Files
video-ai-analysis/config/local_batch.yaml
2026-06-17 11:33:54 +08:00

174 lines
5.7 KiB
YAML

input:
dir: ./videos
recursive: true
extensions: [".mp4", ".mov", ".mkv", ".avi", ".flv", ".ts", ".m4v"]
source:
mode: local
output:
dir: ./outputs/local-batch
overwrite: false
resume: true
keep_frames: true
hik_cloud:
api_base_url: https://api2.hik-cloud.com
download_path: /v1/carrier/cstorage/open/play/download
access_token: null
access_token_env: HIK_CLOUD_ACCESS_TOKEN
chunk_seconds: 600
timeout_seconds: 60
download_timeout_seconds: 600
devices:
- device_serial: EXAMPLE_DEVICE_SERIAL
channel_no: 1
name: example-device
time_ranges:
- begin: "2026-02-03 09:00:00"
end: "2026-02-03 10:00:00"
ffprobe:
timeout_seconds: 30
ffmpeg:
prefer_nvdec: true
allow_cpu_fallback: false
hwaccel: cuda
codec_decoders:
h264: h264_cuvid
hevc: hevc_cuvid
frame_fps: 1
frame_width: 640
jpeg_quality: 4
timeout_seconds_per_video: 3600
clip:
length_seconds: 10
stride_seconds: 10
frames_per_clip: 8
min_frames_per_clip: 4
vlm:
api_base_url: http://localhost:8679
chat_completions_path: /v1/chat/completions
model: memai-zhengxin-v3-20260413
timeout_seconds: 120
max_tokens: 512
temperature: 0
batch_size: 1
image_transport: data_uri
retries: 1
prompt:
system: >-
You are an AI quality inspector and store monitoring assistant for a fried chicken cutlet (鸡排) production line and storefront.

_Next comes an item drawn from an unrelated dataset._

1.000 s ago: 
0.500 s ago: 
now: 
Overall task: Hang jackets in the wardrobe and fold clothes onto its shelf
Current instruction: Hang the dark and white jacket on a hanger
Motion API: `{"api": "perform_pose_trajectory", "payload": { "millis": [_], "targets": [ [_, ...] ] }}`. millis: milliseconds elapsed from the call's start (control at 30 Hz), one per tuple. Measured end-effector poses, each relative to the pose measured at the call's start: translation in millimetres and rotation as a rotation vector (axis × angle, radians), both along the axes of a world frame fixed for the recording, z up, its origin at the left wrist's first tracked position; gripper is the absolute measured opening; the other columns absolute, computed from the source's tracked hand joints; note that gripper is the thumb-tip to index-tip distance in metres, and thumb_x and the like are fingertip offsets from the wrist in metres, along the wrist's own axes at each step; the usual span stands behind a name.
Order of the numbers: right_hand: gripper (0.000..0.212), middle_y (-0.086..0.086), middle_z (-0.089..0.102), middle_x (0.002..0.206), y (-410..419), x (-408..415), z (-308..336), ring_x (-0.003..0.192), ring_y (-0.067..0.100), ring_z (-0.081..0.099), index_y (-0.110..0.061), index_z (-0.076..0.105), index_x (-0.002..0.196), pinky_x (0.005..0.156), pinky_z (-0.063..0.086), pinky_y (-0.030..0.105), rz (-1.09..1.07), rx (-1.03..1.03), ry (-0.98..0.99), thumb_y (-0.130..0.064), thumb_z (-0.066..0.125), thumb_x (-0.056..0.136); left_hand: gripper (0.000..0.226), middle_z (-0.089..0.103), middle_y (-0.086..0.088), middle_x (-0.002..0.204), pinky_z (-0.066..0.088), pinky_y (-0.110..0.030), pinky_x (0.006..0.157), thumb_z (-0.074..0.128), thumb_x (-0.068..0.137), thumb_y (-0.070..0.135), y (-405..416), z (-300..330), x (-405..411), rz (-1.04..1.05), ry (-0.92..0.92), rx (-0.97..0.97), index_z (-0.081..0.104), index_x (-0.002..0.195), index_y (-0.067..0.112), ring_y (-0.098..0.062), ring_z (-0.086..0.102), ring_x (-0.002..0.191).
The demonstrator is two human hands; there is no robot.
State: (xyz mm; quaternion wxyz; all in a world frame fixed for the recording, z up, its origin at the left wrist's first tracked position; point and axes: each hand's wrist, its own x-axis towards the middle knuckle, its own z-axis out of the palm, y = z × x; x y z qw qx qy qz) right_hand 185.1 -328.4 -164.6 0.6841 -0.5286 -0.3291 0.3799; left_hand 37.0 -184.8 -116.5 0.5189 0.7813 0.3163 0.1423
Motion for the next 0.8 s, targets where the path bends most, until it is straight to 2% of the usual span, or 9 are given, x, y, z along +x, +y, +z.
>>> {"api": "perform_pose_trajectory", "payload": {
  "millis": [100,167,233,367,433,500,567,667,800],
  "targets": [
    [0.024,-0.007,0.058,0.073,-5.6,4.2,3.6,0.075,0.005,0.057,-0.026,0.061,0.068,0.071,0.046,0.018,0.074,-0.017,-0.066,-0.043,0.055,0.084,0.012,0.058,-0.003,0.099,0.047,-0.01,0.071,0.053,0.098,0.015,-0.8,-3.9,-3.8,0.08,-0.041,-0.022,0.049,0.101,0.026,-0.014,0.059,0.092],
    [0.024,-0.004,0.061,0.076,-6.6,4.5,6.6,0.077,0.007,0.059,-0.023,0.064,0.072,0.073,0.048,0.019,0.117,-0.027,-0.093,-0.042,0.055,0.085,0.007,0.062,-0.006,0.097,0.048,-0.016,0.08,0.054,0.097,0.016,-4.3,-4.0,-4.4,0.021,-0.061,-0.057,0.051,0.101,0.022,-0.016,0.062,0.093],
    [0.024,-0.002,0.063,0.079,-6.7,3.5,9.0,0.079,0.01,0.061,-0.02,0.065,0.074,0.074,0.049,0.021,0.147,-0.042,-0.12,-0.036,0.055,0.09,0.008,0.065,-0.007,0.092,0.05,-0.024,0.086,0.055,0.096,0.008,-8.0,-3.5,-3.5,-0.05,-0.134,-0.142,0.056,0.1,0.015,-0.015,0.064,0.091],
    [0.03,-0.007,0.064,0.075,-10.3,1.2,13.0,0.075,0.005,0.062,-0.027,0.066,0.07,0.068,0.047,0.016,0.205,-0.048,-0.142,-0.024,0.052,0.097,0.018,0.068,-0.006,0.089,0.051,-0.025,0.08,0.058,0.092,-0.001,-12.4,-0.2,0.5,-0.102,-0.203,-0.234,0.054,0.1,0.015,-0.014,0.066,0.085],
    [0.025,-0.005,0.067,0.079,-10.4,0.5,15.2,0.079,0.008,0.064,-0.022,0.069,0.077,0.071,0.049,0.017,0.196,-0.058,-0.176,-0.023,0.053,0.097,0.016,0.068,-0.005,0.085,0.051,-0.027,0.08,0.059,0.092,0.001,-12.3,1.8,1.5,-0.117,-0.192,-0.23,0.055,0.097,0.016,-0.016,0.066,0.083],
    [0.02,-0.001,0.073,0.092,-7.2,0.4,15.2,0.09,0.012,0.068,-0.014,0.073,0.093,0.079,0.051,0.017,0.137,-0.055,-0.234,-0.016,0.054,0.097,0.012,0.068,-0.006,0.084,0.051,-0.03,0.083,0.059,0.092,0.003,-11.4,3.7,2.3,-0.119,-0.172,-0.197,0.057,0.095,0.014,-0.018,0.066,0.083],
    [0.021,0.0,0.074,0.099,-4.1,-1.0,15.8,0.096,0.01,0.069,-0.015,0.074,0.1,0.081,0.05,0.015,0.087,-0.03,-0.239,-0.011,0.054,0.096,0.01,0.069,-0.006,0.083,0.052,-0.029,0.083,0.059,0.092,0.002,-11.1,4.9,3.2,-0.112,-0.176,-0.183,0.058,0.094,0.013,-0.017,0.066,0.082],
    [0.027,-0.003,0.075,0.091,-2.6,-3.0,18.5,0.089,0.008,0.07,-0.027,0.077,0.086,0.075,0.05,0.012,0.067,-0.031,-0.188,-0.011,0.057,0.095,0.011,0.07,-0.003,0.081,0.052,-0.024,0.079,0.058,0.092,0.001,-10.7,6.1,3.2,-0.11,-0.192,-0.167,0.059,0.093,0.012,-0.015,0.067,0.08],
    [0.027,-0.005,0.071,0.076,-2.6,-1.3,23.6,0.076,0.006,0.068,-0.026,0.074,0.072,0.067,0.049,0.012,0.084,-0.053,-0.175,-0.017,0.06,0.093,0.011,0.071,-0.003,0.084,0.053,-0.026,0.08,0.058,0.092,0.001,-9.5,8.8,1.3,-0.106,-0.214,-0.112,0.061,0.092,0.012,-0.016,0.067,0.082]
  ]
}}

Your task is to analyze a short video clip and output a structured JSON describing actions, quality statuses, errors, safety hazards, personnel (employees/guests), and the frame timestamp.
All 9 top-level keys below are REQUIRED in every response. Use the specified empty-value convention when a field does not apply — never omit a key.
### 1. Action (REQUIRED)
Identify the primary action. Use the "Action_" prefix on every label except End_Frying. If no action is detected, output "Action_Idle".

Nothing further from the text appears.